## Aim of the task
Each entry below should be reproduced character for character.

## Dataset content
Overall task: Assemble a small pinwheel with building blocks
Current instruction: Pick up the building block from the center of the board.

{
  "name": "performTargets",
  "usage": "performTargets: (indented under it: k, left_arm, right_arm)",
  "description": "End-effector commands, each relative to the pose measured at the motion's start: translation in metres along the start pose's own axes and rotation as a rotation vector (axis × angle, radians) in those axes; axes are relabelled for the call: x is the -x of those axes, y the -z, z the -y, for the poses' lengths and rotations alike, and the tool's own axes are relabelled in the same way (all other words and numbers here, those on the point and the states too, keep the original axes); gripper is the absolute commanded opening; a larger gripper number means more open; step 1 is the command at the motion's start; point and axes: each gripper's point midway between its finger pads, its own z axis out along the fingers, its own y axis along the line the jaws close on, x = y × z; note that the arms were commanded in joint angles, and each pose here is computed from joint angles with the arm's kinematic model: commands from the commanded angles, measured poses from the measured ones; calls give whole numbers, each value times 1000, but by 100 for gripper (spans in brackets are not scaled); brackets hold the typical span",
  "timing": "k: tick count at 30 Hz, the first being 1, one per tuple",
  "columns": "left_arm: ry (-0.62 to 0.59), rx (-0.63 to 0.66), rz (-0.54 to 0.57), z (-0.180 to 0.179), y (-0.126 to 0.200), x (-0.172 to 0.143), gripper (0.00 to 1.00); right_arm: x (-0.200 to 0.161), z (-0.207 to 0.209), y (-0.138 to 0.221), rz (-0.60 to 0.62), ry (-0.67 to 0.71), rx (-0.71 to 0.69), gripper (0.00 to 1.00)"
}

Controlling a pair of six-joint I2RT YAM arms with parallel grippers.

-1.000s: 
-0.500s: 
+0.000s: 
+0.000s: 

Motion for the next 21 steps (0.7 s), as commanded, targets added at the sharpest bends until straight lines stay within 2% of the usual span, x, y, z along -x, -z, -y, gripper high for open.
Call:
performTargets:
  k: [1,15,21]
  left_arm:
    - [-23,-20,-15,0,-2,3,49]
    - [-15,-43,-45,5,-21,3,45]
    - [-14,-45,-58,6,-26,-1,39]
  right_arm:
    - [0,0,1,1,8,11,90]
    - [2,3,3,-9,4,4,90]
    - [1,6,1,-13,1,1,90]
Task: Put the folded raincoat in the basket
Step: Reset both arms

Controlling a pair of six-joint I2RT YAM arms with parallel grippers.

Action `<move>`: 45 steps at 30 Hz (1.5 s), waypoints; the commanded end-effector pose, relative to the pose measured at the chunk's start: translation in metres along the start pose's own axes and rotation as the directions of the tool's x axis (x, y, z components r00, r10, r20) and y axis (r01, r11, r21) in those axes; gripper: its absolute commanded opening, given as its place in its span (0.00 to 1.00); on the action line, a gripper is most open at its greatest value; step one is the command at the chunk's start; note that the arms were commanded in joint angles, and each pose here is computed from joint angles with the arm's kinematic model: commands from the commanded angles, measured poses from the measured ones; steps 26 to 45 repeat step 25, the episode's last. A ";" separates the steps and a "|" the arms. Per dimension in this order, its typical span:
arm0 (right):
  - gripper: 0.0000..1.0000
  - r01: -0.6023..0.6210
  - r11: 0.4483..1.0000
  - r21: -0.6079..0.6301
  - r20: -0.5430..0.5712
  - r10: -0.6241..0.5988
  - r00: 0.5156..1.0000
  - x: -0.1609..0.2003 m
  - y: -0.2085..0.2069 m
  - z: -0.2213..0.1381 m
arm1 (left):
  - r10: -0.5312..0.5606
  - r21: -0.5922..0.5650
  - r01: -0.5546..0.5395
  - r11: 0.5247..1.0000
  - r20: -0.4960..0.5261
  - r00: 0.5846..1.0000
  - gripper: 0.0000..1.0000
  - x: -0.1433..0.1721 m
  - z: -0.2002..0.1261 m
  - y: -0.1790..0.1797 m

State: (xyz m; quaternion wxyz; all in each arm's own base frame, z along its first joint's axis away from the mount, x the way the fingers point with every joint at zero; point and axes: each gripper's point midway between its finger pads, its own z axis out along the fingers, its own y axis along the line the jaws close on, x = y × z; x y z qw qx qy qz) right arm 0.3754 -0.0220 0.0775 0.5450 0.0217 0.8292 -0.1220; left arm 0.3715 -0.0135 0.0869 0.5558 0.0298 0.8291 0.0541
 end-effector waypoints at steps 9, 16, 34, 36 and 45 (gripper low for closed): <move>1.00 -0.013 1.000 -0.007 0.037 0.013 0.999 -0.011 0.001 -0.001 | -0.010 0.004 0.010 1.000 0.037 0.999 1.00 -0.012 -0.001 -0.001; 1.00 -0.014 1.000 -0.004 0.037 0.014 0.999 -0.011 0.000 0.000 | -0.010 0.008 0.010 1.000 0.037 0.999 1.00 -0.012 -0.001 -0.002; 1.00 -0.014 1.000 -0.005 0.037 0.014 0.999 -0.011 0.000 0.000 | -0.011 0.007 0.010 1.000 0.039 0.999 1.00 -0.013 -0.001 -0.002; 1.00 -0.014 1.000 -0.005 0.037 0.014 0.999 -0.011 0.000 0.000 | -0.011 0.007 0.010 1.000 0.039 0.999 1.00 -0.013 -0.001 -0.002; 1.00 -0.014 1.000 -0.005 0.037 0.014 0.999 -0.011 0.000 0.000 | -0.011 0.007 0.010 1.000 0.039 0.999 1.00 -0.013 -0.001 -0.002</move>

## Solved problem
Overall task: Assemble a small pinwheel with building blocks
Current instruction: Pick up the building block from the center of the board.

{
  "name": "performTargets",
  "usage": "performTargets: (indented under it: k, left_arm, right_arm)",
  "description": "End-effector commands, each relative to the pose measured at the motion's start: translation in metres along the start pose's own axes and rotation as a rotation vector (axis × angle, radians) in those axes; axes are relabelled for the call: x is the -x of those axes, y the -z, z the -y, for the poses' lengths and rotations alike, and the tool's own axes are relabelled in the same way (all other words and numbers here, those on the point and the states too, keep the original axes); gripper is the absolute commanded opening; a larger gripper number means more open; step 1 is the command at the motion's start; point and axes: each gripper's point midway between its finger pads, its own z axis out along the fingers, its own y axis along the line the jaws close on, x = y × z; note that the arms were commanded in joint angles, and each pose here is computed from joint angles with the arm's kinematic model: commands from the commanded angles, measured poses from the measured ones; calls give whole numbers, each value times 1000, but by 100 for gripper (spans in brackets are not scaled); brackets hold the typical span",
  "timing": "k: tick count at 30 Hz, the first being 1, one per tuple",
  "columns": "left_arm: ry (-0.62 to 0.59), rx (-0.63 to 0.66), rz (-0.54 to 0.57), z (-0.180 to 0.179), y (-0.126 to 0.200), x (-0.172 to 0.143), gripper (0.00 to 1.00); right_arm: x (-0.200 to 0.161), z (-0.207 to 0.209), y (-0.138 to 0.221), rz (-0.60 to 0.62), ry (-0.67 to 0.71), rx (-0.71 to 0.69), gripper (0.00 to 1.00)"
}

Controlling a pair of six-joint I2RT YAM arms with parallel grippers.

-1.000s: 
-0.500s: 
+0.000s: 
+0.000s: 

Motion for the next 21 steps (0.7 s), as commanded, targets added at the sharpest bends until straight lines stay within 2% of the usual span, x, y, z along -x, -z, -y, gripper high for open.
Call:
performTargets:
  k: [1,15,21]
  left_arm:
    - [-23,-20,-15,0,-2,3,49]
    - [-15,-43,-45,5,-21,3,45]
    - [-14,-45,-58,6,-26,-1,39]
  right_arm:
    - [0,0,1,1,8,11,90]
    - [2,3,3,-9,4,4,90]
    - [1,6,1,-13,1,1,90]
Task: Put the folded raincoat in the basket
Step: Reset both arms

Controlling a pair of six-joint I2RT YAM arms with parallel grippers.

Action `<move>`: 45 steps at 30 Hz (1.5 s), waypoints; the commanded end-effector pose, relative to the pose measured at the chunk's start: translation in metres along the start pose's own axes and rotation as the directions of the tool's x axis (x, y, z components r00, r10, r20) and y axis (r01, r11, r21) in those axes; gripper: its absolute commanded opening, given as its place in its span (0.00 to 1.00); on the action line, a gripper is most open at its greatest value; step one is the command at the chunk's start; note that the arms were commanded in joint angles, and each pose here is computed from joint angles with the arm's kinematic model: commands from the commanded angles, measured poses from the measured ones; steps 26 to 45 repeat step 25, the episode's last. A ";" separates the steps and a "|" the arms. Per dimension in this order, its typical span:
arm0 (right):
  - gripper: 0.0000..1.0000
  - r01: -0.6023..0.6210
  - r11: 0.4483..1.0000
  - r21: -0.6079..0.6301
  - r20: -0.5430..0.5712
  - r10: -0.6241..0.5988
  - r00: 0.5156..1.0000
  - x: -0.1609..0.2003 m
  - y: -0.2085..0.2069 m
  - z: -0.2213..0.1381 m
arm1 (left):
  - r10: -0.5312..0.5606
  - r21: -0.5922..0.5650
  - r01: -0.5546..0.5395
  - r11: 0.5247..1.0000
  - r20: -0.4960..0.5261
  - r00: 0.5846..1.0000
  - gripper: 0.0000..1.0000
  - x: -0.1433..0.1721 m
  - z: -0.2002..0.1261 m
  - y: -0.1790..0.1797 m

State: (xyz m; quaternion wxyz; all in each arm's own base frame, z along its first joint's axis away from the mount, x the way the fingers point with every joint at zero; point and axes: each gripper's point midway between its finger pads, its own z axis out along the fingers, its own y axis along the line the jaws close on, x = y × z; x y z qw qx qy qz) right arm 0.3754 -0.0220 0.0775 0.5450 0.0217 0.8292 -0.1220; left arm 0.3715 -0.0135 0.0869 0.5558 0.0298 0.8291 0.0541
 end-effector waypoints at steps 9, 16, 34, 36 and 45 (gripper low for closed): <move>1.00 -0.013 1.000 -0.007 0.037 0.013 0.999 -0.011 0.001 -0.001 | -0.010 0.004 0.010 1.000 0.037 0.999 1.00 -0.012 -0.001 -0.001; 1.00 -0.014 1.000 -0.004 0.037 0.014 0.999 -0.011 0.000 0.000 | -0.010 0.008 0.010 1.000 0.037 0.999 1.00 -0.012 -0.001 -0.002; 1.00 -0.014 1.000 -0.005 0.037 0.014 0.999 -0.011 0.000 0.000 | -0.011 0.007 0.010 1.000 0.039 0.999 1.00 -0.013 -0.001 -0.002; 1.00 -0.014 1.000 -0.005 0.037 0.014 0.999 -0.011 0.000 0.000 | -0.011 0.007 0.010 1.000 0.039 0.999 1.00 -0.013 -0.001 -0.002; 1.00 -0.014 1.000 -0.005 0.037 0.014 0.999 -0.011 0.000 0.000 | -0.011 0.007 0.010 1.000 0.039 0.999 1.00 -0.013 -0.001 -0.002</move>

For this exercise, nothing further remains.